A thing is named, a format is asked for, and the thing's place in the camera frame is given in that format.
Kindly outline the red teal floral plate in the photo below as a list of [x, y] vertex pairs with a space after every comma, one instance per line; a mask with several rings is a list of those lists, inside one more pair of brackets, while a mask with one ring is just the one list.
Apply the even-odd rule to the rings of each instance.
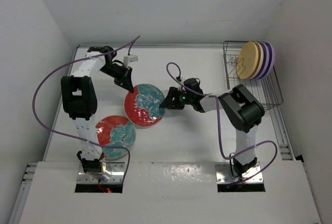
[[165, 109], [160, 104], [165, 100], [163, 92], [156, 86], [142, 83], [134, 86], [124, 100], [124, 112], [128, 119], [140, 128], [149, 128], [161, 121]]
[[108, 116], [100, 120], [95, 129], [99, 144], [104, 146], [121, 146], [130, 150], [136, 139], [135, 126], [124, 116]]

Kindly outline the orange plate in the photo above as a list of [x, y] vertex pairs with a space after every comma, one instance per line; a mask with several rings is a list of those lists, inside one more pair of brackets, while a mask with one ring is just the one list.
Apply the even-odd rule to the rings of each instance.
[[257, 71], [260, 51], [255, 42], [247, 42], [241, 49], [237, 61], [237, 75], [240, 79], [250, 79]]

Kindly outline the cream plate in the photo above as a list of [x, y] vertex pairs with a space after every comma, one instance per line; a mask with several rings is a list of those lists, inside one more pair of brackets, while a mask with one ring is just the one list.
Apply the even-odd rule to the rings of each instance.
[[262, 45], [260, 42], [255, 42], [257, 44], [259, 51], [260, 51], [260, 60], [258, 63], [257, 71], [255, 73], [254, 79], [257, 79], [260, 76], [261, 70], [264, 68], [265, 65], [265, 46]]

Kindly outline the lavender plate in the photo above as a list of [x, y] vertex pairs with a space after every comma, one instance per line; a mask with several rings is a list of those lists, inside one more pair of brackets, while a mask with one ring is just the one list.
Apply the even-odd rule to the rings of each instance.
[[270, 63], [270, 48], [269, 48], [269, 45], [266, 42], [263, 42], [263, 44], [266, 46], [266, 53], [267, 54], [266, 54], [265, 67], [264, 67], [263, 73], [260, 77], [261, 79], [263, 79], [266, 76], [268, 68], [269, 68], [269, 63]]
[[269, 42], [265, 42], [265, 44], [267, 45], [267, 47], [269, 49], [269, 55], [270, 55], [269, 67], [265, 74], [265, 77], [267, 77], [271, 73], [274, 63], [275, 63], [275, 49]]

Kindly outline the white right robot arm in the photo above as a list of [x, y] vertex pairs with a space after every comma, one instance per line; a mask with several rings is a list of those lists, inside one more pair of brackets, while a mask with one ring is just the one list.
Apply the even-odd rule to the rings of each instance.
[[182, 87], [170, 87], [160, 108], [182, 110], [191, 105], [195, 111], [207, 113], [223, 110], [236, 130], [236, 151], [233, 169], [238, 176], [257, 163], [255, 150], [257, 126], [261, 123], [265, 110], [245, 85], [239, 84], [231, 91], [218, 97], [204, 95], [198, 78], [189, 78]]

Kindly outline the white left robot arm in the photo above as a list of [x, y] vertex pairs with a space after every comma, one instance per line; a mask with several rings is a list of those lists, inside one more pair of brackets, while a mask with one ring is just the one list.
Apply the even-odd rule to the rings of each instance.
[[127, 54], [122, 61], [115, 59], [117, 52], [109, 47], [90, 47], [79, 68], [61, 79], [62, 103], [64, 111], [73, 120], [80, 138], [81, 151], [77, 157], [83, 171], [93, 176], [105, 175], [103, 148], [100, 147], [94, 115], [98, 100], [93, 79], [98, 72], [114, 78], [117, 86], [133, 93], [130, 63], [138, 61], [138, 56]]

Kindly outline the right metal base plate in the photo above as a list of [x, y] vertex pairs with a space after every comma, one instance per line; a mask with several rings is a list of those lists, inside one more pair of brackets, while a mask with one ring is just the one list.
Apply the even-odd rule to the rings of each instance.
[[234, 169], [231, 168], [229, 163], [215, 163], [216, 181], [217, 184], [226, 185], [236, 183], [237, 181], [244, 181], [245, 184], [263, 184], [264, 179], [261, 172], [260, 163], [257, 163], [254, 167], [250, 168], [242, 174], [242, 177], [237, 177]]

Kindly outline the metal base plate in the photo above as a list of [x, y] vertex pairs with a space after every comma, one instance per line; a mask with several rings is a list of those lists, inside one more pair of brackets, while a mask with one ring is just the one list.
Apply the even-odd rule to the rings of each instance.
[[231, 168], [229, 163], [215, 163], [216, 181], [217, 184], [226, 185], [236, 183], [237, 181], [244, 181], [245, 184], [263, 184], [264, 179], [261, 172], [260, 163], [257, 163], [254, 167], [250, 168], [242, 174], [242, 177], [237, 177], [234, 169]]
[[78, 184], [93, 184], [96, 185], [98, 181], [101, 184], [121, 184], [125, 173], [125, 165], [123, 162], [110, 163], [101, 162], [100, 173], [88, 173], [84, 172], [82, 165], [79, 167], [77, 183]]

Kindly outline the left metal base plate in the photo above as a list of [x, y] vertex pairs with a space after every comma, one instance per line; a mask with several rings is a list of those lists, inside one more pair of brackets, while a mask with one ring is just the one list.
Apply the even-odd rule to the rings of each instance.
[[121, 184], [125, 173], [125, 165], [123, 162], [110, 163], [101, 162], [100, 173], [88, 173], [84, 172], [82, 165], [79, 167], [77, 183], [78, 184], [93, 184], [96, 185], [98, 181], [101, 184]]

--------

§ **The task**
The lines above that hold "robot" are the result; show every one of them.

§ **Answer below**
Kindly outline the white right robot arm in the photo above as a list of [x, y] vertex pairs with a space after every comma, one instance per line; a mask with several rings is a list of those lists, inside one more pair of brackets, while a mask with one ring is just the one list.
Kindly outline the white left robot arm in the photo above as a list of [x, y] vertex pairs with a space after every comma, one instance per line; a mask with several rings is a list of those lists, inside one more pair of brackets, while a mask with one ring is just the one list.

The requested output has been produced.